Chorai, netinhos, chorai! – A tradição da “Serrada da Velha”
Aqui a celebração da “Serrada da Velha” na aldeia de Espinhoso, neste fim-de-semana. A qualidade dos povos também se avalia pelo modo como preserva as suas tradições e as transmite às novas gerações. Os meus parabéns ao povo de Espinhoso.
A “Serrada da Velha” é uma tradição que acontece no meio da Quaresma. Dirigida às avós, nela participa um grupo de rapazes que fazem de “netinhos” e junto ao domicílio das avós, recitam-se as “toradas” (críticas sociais), conforme o “perfil” das destinatárias. O homem do embude diz: “Lá vai a 1ª torada” e o coro acrescenta: “Chorai, netinhos, chorai!”. E os “netinhos” em coro e a baterem em latas: “Hi, hi, hi, hiiiiii”
E quem é, afinal, esta “velha” (que traz consigo resquícios do culto pagão de esconjuro das trevas invernais, da esterilidade dos campos, almejando o rumo da luz esperançosa da primavera, o tempo da fecundação e procriação)?

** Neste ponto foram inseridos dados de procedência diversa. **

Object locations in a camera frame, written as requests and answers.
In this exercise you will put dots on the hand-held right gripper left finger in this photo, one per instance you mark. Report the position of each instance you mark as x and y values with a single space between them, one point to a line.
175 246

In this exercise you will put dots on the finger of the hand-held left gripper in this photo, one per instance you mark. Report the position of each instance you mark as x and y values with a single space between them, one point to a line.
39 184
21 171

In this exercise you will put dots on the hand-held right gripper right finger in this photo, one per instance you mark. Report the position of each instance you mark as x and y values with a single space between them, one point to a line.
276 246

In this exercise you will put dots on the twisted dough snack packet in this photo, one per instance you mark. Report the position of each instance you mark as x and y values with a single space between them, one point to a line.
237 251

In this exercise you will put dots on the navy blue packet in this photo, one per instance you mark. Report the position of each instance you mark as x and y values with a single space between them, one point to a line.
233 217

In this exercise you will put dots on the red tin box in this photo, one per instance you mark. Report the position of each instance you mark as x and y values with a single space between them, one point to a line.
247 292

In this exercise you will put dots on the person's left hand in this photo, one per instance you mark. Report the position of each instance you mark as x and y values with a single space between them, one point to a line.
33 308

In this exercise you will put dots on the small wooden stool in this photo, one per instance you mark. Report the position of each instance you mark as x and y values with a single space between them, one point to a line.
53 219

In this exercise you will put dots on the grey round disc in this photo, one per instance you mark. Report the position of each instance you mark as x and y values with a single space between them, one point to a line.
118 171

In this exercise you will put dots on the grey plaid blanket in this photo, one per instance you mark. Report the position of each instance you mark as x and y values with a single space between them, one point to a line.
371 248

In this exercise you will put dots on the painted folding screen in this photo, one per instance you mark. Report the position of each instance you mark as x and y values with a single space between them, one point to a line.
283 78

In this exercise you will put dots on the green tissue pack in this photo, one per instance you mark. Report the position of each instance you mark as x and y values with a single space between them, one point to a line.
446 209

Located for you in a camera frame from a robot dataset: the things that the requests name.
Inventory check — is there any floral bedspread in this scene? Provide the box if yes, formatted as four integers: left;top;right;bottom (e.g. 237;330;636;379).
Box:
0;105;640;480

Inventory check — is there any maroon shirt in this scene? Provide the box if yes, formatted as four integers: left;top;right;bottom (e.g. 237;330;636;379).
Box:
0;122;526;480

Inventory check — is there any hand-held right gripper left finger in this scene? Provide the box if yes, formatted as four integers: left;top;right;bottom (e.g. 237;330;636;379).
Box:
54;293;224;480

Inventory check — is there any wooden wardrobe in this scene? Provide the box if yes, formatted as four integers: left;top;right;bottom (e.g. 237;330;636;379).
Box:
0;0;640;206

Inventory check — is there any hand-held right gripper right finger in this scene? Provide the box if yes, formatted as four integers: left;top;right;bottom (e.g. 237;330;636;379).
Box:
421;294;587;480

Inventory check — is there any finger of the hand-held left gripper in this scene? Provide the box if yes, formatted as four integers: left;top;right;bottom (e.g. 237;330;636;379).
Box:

Trata-se, na verdade, de uma figura simbólica, uma entidade mítica (tal como a do “arco da velha”, designação popular do “arco-íris”…), conotada com as agruras da fome, privações, jejuns, repreensões e penitências quaresmais. A “velha” é, pois, a Quaresma. Serrar a velha é serrar a Quaresma ao meio, em rituais protagonizados por adolescentes com atos de rebeldia contra os rigores e a censura impostos pela Quaresma. Atos de rebeldia que apenas recaem sobre as senhoras idosas quando se reconhece serem elas as guardiãs das mais respeitosas imposições dos bons costumes locais. Em Trás-os-Montes serra-se um “toro” à porta dessas senhoras, razão por que os respetivos versos têm o nome de “toradas”.